[I18n-sig] Unicode strings: an alternative

Just van Rossum just@letterror.com
Fri, 5 May 2000 19:32:23 +0100


[Tom Emerson]
> Hmmmm... how often do you expect to compare narrow vs. wide strings,
> using default comparison (i.e. = or !=)? What if I'm using Latin 3 and
> use the byte comparison? I may very well have two strings (one narrow,
> one wide) that compare equal, even though they're not. Not exactly
> what I would expect.

True enough. The reason I don't mind this behavior is because I believe
it's largely unavoidable, since in many cases the encoding is unknown (to
the Python internals). Eg. I may very well have two _narrow_ strings that
compare equal, even though they're not... Not exactly what you would
expect, but there's nothing you can do about it. What I don't like about
the 7-bit proposal is that it tries to protect me from something that
should be my own responsibility.
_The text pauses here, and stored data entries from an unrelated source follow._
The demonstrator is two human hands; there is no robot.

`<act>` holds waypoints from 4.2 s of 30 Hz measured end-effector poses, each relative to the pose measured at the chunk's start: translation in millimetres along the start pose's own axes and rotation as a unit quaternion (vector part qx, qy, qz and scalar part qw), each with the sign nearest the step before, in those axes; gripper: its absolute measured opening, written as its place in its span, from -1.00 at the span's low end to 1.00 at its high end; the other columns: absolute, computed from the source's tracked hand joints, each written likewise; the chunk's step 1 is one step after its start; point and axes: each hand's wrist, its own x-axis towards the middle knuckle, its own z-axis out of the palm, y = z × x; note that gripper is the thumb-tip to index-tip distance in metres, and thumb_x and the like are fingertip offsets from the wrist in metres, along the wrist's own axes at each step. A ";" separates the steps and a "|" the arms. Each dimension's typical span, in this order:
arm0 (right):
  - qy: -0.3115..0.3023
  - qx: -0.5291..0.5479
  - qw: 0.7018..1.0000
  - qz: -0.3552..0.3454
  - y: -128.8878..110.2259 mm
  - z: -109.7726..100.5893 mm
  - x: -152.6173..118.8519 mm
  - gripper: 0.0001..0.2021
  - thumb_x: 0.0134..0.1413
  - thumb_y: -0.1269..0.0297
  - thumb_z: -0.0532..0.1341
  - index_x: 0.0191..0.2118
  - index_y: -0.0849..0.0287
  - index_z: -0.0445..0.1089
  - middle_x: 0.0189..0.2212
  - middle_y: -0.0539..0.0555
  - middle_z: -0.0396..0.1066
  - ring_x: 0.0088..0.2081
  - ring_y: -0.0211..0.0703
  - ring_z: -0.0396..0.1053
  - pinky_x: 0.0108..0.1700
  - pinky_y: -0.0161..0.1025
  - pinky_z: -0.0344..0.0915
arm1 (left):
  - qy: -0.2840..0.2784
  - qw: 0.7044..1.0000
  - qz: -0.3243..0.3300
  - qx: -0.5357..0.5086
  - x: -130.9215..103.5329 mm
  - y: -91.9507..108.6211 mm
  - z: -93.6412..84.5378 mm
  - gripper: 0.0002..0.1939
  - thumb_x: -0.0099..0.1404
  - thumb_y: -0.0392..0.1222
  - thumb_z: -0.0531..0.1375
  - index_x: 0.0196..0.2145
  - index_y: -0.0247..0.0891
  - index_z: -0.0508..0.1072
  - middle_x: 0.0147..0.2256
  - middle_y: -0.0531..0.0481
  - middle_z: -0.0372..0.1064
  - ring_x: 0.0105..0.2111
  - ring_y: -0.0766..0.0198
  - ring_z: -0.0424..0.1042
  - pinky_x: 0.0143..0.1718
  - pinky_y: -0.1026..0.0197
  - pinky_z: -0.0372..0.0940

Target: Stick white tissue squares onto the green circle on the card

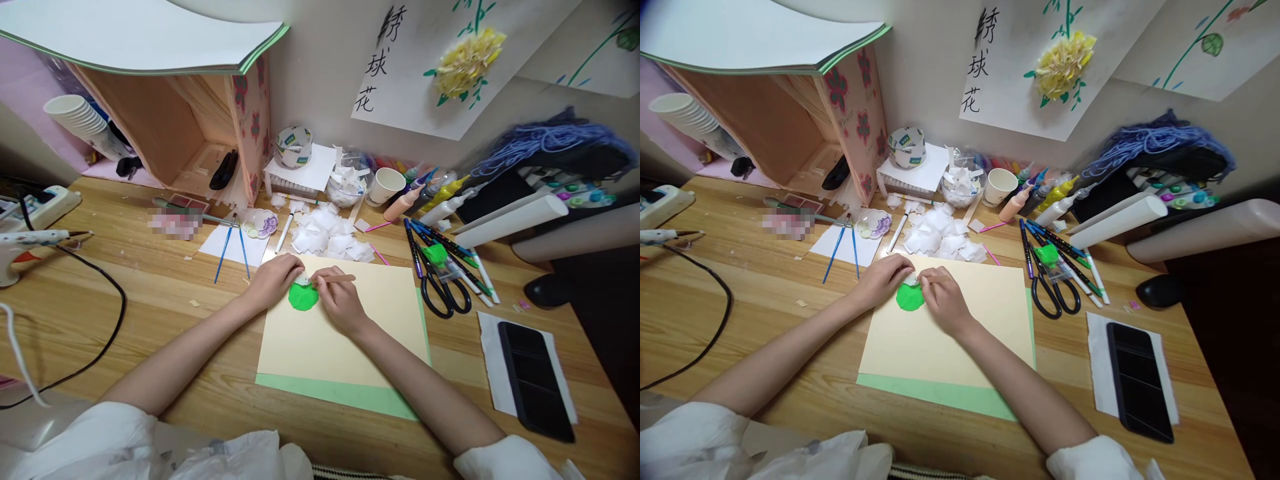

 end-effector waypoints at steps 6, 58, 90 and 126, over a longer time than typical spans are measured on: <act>0.018 0.036 0.999 -0.004 -0.7 -0.6 -1.9 -0.80 0.26 0.34 -0.03 -0.27 0.11 0.33 -0.37 0.08 0.41 -0.29 -0.12 0.34 -0.25 -0.13 0.31 | 0.002 1.000 -0.001 -0.007 -0.2 -1.8 1.1 -0.80 0.34 -0.15 -0.02 -0.29 -0.24 0.37 -0.32 -0.03 0.39 -0.29 0.24 0.35 -0.27 0.20 0.19; 0.021 0.025 0.999 -0.019 -0.1 -0.3 -1.4 -0.83 0.23 0.44 0.01 -0.31 0.13 0.30 -0.39 0.05 0.39 -0.29 -0.16 0.32 -0.23 -0.16 0.29 | 0.006 1.000 0.005 0.025 0.5 -0.9 1.8 -0.79 0.35 -0.15 -0.02 -0.34 -0.24 0.35 -0.37 0.00 0.38 -0.33 0.27 0.34 -0.32 0.24 0.17; 0.077 0.054 0.996 0.001 -0.4 -1.1 -4.1 -0.79 0.22 0.41 0.01 -0.38 0.14 0.33 -0.42 0.05 0.40 -0.34 -0.17 0.34 -0.27 -0.18 0.28 | 0.070 0.996 -0.044 -0.018 4.5 -0.3 -1.6 -0.79 0.36 -0.11 -0.05 -0.26 -0.20 0.33 -0.31 -0.01 0.38 -0.29 0.26 0.36 -0.26 0.21 0.22; 0.098 0.118 0.988 0.031 2.2 -2.1 -4.5 -0.77 0.24 0.31 -0.01 -0.37 0.14 0.35 -0.41 0.07 0.39 -0.33 -0.14 0.35 -0.26 -0.15 0.29 | 0.214 0.976 -0.038 -0.023 46.7 4.0 -31.6 -0.78 0.27 -0.07 0.09 -0.41 -0.23 0.41 -0.45 0.03 0.36 -0.41 0.30 0.29 -0.32 0.23 0.19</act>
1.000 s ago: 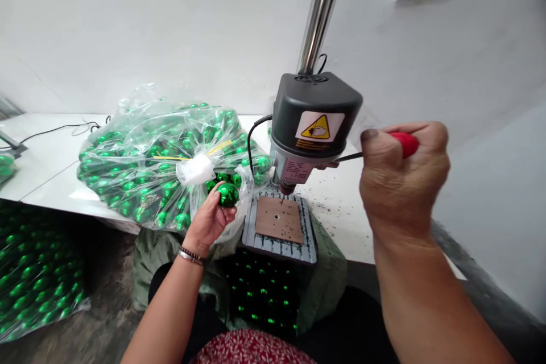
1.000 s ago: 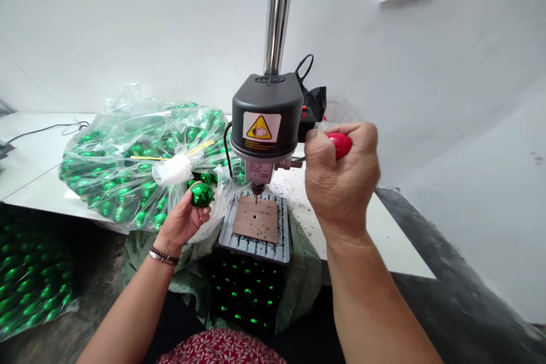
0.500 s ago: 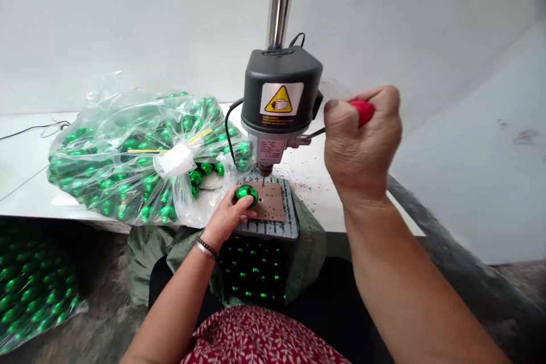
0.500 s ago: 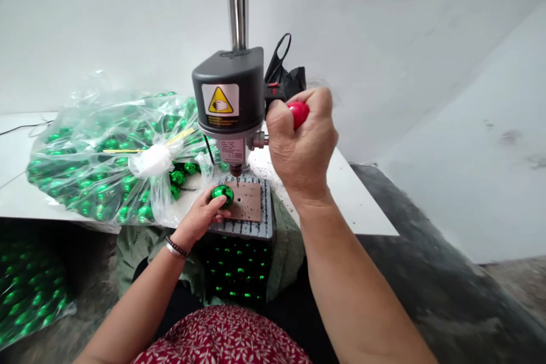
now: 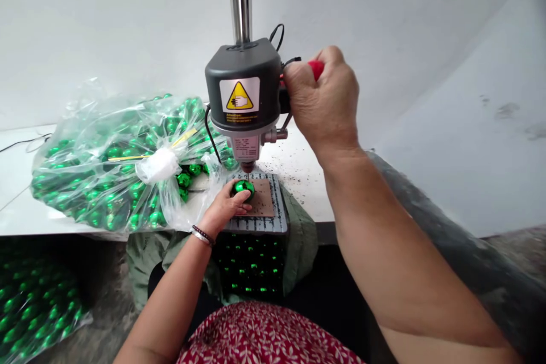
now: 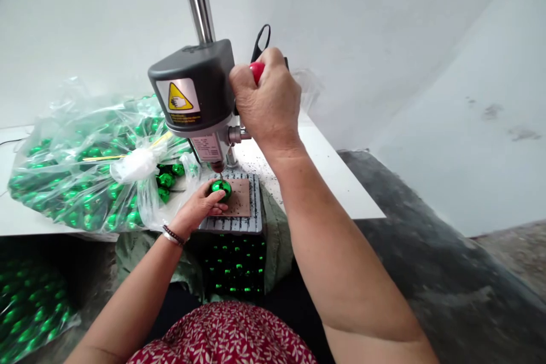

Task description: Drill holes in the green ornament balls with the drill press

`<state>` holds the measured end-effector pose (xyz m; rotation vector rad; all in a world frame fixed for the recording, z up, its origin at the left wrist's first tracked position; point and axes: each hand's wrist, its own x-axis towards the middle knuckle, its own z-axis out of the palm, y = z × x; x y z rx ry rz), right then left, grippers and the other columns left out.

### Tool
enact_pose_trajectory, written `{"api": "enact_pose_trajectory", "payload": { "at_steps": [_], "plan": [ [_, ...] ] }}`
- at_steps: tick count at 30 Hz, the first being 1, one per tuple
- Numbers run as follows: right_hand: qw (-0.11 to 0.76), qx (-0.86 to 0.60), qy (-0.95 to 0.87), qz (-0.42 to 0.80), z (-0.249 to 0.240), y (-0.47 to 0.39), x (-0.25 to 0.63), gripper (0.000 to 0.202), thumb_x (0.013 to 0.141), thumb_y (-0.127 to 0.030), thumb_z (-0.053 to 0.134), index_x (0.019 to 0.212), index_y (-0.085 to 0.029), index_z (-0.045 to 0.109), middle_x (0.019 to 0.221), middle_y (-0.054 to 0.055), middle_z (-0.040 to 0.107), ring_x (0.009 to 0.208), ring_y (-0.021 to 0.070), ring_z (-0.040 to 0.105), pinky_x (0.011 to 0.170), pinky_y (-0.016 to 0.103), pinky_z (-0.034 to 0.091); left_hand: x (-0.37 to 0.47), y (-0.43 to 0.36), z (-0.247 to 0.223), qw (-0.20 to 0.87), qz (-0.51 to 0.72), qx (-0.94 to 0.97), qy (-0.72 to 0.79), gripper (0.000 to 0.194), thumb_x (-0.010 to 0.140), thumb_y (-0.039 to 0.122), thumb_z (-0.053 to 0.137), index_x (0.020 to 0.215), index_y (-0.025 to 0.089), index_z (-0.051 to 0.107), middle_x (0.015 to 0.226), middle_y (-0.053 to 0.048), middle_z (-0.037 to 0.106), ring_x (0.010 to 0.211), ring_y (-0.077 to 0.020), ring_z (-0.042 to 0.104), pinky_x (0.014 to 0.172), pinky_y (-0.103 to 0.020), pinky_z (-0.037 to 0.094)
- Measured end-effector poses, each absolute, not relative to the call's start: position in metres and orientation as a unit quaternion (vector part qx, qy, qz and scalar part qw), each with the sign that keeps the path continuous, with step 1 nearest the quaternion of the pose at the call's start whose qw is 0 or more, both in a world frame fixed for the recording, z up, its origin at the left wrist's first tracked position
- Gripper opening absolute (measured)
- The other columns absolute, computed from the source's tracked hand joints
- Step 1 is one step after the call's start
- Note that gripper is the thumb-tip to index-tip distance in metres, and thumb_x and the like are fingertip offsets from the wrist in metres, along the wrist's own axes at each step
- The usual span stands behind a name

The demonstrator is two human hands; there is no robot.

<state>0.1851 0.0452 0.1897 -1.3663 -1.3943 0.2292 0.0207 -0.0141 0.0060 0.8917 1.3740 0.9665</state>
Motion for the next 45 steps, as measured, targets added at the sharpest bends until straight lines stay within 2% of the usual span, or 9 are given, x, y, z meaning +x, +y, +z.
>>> {"api": "enact_pose_trajectory", "payload": {
  "at_steps": [4,11,16,21,24,27,33,39,45],
  "plan": [
    [0.554,-0.585,-0.583,0.103,0.189,0.044,0.186,0.036,0.093,-0.029,0.059,0.070,-0.021,0.032,0.063,-0.008,0.033,0.062,0.0047,0.028,0.074,0.022,0.035,0.020,-0.011,0.003,0.588,0.425,0.366,0.582,0.054,0.088,0.026,0.072,0.137,0.019,0.051,0.106,-0.007,0.070,0.063,-0.0094,0.071,0.061,-0.021,0.059],
    [0.567,-0.574,-0.580,0.111,0.190,0.043,0.184,0.035,0.095,-0.029,0.058,0.071,-0.021,0.033,0.065,-0.007,0.036,0.066,0.0060,0.031,0.072,0.022,0.030,0.023,-0.007,0.004,0.578,0.407,0.379,0.597,0.054,0.086,0.024,0.072,0.137,0.022,0.053,0.105,-0.004,0.068,0.065,-0.0093,0.071,0.066,-0.023,0.061],
    [0.586,-0.554,-0.577,0.132,0.187,0.041,0.184,0.037,0.094,-0.030,0.061,0.072,-0.021,0.033,0.065,-0.007,0.038,0.066,0.0067,0.030,0.069,0.024,0.028,0.023,-0.012,0.005,0.434,0.334,0.531,0.647,0.055,0.081,0.026,0.074,0.134,0.021,0.061,0.090,0.000,0.069,0.065,-0.0115,0.063,0.065,-0.024,0.055],
    [0.589,-0.544,-0.578,0.149,0.186,0.040,0.184,0.032,0.095,-0.028,0.059,0.075,-0.019,0.036,0.066,-0.009,0.033,0.067,0.0048,0.030,0.076,0.022,0.032,0.022,-0.014,0.002,0.348,0.316,0.607,0.641,0.055,0.080,0.032,0.074,0.133,0.019,0.066,0.097,-0.002,0.074,0.089,-0.0194,0.067,0.085,-0.029,0.053],
    [0.578,-0.549,-0.587,0.142,0.184,0.037,0.185,0.029,0.095,-0.027,0.056,0.077,-0.019,0.035,0.067,-0.009,0.031,0.068,0.0031,0.031,0.078,0.020,0.035,0.024,-0.014,-0.002,0.338,0.324,0.611,0.639,0.056,0.080,0.033,0.074,0.133,0.018,0.067,0.103,-0.004,0.076,0.095,-0.0215,0.068,0.091,-0.030,0.051],
    [0.587,-0.531,-0.601,0.114,0.177,0.031,0.188,0.028,0.094,-0.030,0.056,0.078,-0.018,0.036,0.068,-0.009,0.033,0.066,0.0022,0.032,0.074,0.018,0.035,0.025,-0.014,-0.005,0.338,0.324,0.607,0.641,0.057,0.079,0.033,0.074,0.134,0.018,0.067,0.103,-0.004,0.076,0.094,-0.0218,0.068,0.091,-0.031,0.051],
    [0.608,-0.516,-0.599,0.069,0.162,0.012,0.194,0.023,0.083,-0.028,0.063,0.075,-0.019,0.044,0.064,-0.008,0.041,0.062,0.0035,0.034,0.063,0.020,0.033,0.025,-0.014,-0.008,0.343,0.330,0.603,0.640,0.053,0.079,0.032,0.075,0.130,0.019,0.069,0.097,-0.002,0.076,0.088,-0.0204,0.068,0.085,-0.029,0.053],
    [0.596,-0.491,-0.636,0.011,0.150,0.000,0.200,0.018,0.078,-0.035,0.052,0.072,-0.020,0.047,0.058,-0.006,0.042,0.056,0.0045,0.034,0.060,0.022,0.036,0.024,-0.012,-0.014,0.365,0.363,0.582,0.630,0.059,0.076,0.031,0.078,0.133,0.019,0.068,0.103,-0.004,0.077,0.095,-0.0221,0.069,0.087,-0.029,0.055],
    [0.587,-0.477,-0.653,-0.032,0.136,-0.009,0.206,0.016,0.078,-0.034,0.051,0.070,-0.021,0.048,0.056,-0.006,0.046,0.052,0.0056,0.038,0.057,0.023,0.036,0.025,-0.013,-0.013,0.370,0.370,0.577,0.627,0.056,0.075,0.031,0.078,0.130,0.021,0.069,0.099,-0.002,0.077,0.093,-0.0216,0.070,0.087,-0.029,0.056]
  ]
}}
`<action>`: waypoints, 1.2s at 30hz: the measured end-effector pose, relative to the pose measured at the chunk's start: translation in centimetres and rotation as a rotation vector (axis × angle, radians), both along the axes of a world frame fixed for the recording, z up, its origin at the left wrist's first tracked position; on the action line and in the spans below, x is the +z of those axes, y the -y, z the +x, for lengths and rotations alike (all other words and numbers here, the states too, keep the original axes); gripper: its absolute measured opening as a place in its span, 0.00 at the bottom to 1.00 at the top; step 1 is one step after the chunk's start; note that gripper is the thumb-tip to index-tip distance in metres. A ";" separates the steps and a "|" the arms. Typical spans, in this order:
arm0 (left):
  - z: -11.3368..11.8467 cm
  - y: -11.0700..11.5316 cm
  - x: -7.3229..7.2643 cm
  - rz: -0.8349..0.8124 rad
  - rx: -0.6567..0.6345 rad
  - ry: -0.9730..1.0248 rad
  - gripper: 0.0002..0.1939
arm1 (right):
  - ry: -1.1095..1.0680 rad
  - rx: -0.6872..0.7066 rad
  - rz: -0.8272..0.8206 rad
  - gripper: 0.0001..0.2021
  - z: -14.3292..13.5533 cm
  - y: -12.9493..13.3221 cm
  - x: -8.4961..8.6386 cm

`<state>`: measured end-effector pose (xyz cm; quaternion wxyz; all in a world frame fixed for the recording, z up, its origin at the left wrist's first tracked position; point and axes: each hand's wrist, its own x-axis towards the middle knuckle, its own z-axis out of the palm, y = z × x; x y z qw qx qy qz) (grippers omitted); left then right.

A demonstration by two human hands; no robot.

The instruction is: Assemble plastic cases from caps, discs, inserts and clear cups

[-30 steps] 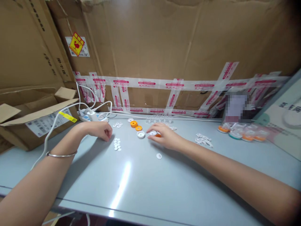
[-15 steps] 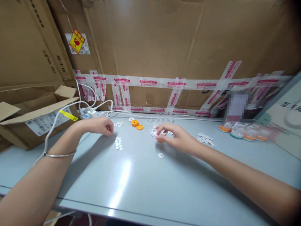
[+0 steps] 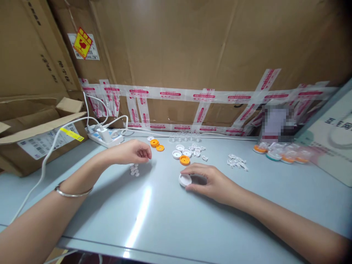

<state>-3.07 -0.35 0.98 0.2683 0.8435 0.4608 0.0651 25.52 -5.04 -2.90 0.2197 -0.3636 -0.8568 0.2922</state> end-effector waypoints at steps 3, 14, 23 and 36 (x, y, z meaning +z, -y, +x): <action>0.0 -0.1 -0.1 0.005 0.004 -0.018 0.09 | 0.055 0.023 0.018 0.12 -0.2 -0.1 0.0; 1.9 0.9 -0.8 -0.068 -0.053 0.068 0.09 | 0.051 -0.026 0.019 0.12 -1.1 0.1 -0.3; 3.0 0.8 -3.2 -0.130 -0.058 0.179 0.10 | -0.213 -0.169 -0.309 0.16 -0.9 0.1 -1.6; 2.8 0.9 -3.0 -0.167 -0.095 0.157 0.09 | -0.048 -0.346 -0.218 0.18 1.3 -1.4 0.3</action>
Imagine if the 7-bit proposal were used
for narrow strings:

>>> "\377" == "\377"
Traceback (most recent call last):
  File "<stdin>", line 1, in ?
EncodingError: Not sure about that encoding, dude!

;-)

I just saw Guido's latest idea (triggered by Peter Funk I suppose, who had
some very good points): using the locale may indeed be a better compromise.

Just